To do: Only lines containing the word "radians" belong in the answer; copy each one from the records.

(Recorded data)

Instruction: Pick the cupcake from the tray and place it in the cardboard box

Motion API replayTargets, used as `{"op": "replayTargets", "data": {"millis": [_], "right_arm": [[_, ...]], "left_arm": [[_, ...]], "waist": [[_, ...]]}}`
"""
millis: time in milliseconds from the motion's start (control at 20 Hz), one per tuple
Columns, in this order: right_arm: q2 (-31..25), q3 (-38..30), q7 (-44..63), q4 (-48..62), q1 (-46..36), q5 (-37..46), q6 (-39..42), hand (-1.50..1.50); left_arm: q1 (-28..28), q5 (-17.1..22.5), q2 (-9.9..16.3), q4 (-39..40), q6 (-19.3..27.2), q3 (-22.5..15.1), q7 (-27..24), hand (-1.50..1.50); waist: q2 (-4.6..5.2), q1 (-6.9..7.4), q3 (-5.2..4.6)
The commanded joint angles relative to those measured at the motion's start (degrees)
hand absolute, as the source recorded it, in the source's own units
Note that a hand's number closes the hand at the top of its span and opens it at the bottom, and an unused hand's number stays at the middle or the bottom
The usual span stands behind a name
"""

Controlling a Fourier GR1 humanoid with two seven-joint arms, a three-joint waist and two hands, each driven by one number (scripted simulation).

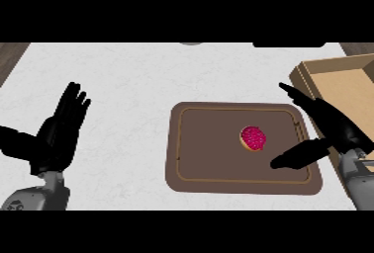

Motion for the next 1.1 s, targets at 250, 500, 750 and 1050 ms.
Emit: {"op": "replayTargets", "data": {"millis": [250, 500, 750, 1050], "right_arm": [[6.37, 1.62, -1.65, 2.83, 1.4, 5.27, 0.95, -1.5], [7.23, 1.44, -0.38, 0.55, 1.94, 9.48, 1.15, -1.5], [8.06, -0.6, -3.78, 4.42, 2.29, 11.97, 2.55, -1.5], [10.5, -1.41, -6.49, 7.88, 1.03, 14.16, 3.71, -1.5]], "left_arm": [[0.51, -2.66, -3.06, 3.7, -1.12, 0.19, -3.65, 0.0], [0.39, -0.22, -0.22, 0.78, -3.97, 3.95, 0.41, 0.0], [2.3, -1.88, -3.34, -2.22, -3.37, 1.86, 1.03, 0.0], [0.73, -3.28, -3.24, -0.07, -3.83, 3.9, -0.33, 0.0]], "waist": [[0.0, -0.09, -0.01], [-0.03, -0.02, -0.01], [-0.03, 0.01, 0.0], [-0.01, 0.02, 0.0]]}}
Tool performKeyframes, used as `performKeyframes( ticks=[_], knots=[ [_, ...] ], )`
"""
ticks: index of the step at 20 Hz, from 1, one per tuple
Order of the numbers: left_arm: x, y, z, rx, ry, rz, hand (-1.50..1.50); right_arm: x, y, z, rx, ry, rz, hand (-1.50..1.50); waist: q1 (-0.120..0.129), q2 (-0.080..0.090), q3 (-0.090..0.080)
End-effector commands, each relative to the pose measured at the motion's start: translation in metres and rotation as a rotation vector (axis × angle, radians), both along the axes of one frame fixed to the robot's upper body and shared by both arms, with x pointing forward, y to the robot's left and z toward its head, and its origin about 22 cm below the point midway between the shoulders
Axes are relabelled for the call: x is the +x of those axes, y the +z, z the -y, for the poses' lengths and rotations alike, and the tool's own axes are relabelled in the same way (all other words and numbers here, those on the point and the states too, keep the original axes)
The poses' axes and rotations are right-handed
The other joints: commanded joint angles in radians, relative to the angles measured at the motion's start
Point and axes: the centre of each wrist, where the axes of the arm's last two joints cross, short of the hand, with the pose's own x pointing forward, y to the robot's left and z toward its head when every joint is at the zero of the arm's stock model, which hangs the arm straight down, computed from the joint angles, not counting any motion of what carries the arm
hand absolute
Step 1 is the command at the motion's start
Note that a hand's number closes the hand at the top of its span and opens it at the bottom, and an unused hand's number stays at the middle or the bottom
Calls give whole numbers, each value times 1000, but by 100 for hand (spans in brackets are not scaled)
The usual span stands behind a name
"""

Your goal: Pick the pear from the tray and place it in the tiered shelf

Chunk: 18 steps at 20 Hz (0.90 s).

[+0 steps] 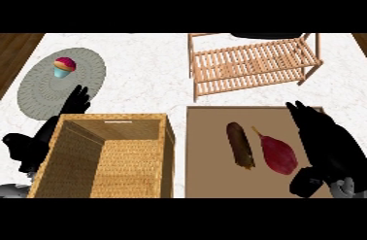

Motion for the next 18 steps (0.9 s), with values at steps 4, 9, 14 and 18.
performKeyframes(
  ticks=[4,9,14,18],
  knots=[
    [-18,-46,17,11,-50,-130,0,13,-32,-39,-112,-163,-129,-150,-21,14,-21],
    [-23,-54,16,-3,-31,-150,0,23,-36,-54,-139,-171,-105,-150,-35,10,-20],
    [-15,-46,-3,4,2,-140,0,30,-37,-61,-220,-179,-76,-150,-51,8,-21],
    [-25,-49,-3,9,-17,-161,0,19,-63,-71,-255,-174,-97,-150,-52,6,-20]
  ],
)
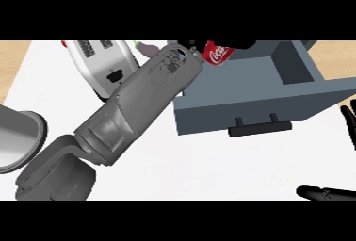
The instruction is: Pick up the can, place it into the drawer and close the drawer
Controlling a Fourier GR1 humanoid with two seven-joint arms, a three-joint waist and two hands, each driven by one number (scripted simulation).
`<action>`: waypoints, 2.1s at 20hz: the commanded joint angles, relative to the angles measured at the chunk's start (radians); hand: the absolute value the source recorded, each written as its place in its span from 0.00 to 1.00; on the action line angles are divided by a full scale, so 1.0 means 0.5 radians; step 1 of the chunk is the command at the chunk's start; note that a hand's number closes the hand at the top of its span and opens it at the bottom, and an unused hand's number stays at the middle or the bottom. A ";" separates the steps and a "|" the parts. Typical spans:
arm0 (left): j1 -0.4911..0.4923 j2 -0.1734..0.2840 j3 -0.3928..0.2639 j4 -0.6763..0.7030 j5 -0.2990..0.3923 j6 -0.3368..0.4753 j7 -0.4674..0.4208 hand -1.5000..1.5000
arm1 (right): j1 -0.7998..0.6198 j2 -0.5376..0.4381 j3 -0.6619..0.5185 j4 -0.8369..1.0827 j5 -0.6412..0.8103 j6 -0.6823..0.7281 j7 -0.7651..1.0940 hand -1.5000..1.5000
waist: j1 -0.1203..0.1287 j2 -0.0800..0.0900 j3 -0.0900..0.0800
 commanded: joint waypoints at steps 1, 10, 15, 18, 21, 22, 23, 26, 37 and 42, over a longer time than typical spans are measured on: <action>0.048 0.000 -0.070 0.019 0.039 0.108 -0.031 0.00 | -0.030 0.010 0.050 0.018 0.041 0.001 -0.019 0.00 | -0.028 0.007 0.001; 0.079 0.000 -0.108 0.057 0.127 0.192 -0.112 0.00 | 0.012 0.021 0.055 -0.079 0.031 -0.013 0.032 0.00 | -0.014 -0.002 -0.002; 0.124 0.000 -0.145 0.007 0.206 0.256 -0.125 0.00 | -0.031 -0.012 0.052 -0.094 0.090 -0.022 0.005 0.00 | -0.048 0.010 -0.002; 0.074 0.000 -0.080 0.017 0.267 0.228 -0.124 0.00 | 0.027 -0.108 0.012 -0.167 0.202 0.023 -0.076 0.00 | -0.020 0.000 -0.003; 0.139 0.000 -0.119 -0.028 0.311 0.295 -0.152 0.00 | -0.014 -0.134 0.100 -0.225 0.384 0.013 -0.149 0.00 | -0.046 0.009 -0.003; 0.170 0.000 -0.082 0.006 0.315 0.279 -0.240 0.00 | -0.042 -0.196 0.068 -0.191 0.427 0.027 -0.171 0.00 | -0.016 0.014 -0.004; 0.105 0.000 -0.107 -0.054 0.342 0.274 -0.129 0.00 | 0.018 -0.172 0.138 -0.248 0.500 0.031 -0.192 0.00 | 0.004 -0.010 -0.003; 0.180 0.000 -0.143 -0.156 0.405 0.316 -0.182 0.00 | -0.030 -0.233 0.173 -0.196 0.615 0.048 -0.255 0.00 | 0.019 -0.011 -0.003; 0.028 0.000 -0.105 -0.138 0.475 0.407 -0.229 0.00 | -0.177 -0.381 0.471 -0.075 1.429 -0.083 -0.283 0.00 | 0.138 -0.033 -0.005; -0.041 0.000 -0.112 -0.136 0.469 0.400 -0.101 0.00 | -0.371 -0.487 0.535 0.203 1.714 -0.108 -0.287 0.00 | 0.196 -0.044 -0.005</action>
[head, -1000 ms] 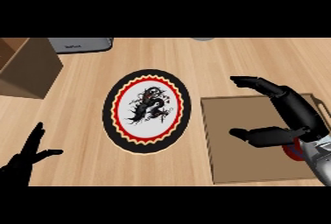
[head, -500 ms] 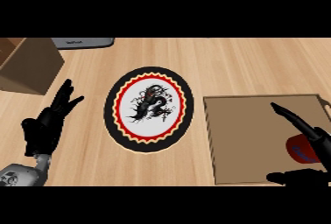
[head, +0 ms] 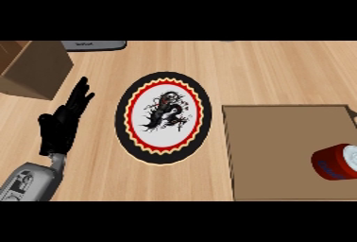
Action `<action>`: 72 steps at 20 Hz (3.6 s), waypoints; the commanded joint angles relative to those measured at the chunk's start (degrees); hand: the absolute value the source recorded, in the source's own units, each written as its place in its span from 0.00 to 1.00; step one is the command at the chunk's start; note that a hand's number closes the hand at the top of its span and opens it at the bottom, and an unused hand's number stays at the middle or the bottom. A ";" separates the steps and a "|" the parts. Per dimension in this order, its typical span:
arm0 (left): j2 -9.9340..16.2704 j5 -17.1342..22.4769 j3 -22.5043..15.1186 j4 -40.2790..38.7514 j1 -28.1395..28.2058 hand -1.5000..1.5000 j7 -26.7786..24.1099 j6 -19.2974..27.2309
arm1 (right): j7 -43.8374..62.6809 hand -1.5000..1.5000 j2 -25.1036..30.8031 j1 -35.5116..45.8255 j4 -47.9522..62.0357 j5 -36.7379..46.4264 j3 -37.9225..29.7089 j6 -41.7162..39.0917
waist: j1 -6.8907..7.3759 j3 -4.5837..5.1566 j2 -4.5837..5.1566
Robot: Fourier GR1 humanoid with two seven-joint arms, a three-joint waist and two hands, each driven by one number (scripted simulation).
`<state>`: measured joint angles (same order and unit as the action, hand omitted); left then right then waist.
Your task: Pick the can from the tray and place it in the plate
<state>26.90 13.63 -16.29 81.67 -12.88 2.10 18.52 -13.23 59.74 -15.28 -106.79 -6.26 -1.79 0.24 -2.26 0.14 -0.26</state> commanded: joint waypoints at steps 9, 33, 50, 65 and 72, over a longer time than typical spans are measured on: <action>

Reply to the exercise:
End-effector commands, each relative to the pose measured at the motion's start: translation in metres and rotation as a rotation vector (axis × angle, radians), both along the axes of one frame fixed to the robot's upper body and shared by both arms, with x pointing forward, y to the robot's left and z toward its head, and its origin about 22 cm below the point midway between the shoulders
The other joints: commanded joint angles in radians, relative to the angles measured at the motion's start
`<action>`: waypoints, 2.1s at 20hz: the commanded joint angles, relative to the angles measured at the chunk's start (radians); hand: the absolute value the source recorded, each written as its place in its span from 0.00 to 1.00; on the action line angles are divided by a full scale, so 1.0 means 0.5 radians; step 1 of the chunk is the command at the chunk's start; note that a hand's number closes the hand at the top of its span and opens it at the bottom, and an unused hand's number stays at the middle or the bottom. A ";" separates the steps and a "|" the parts. Typical spans:

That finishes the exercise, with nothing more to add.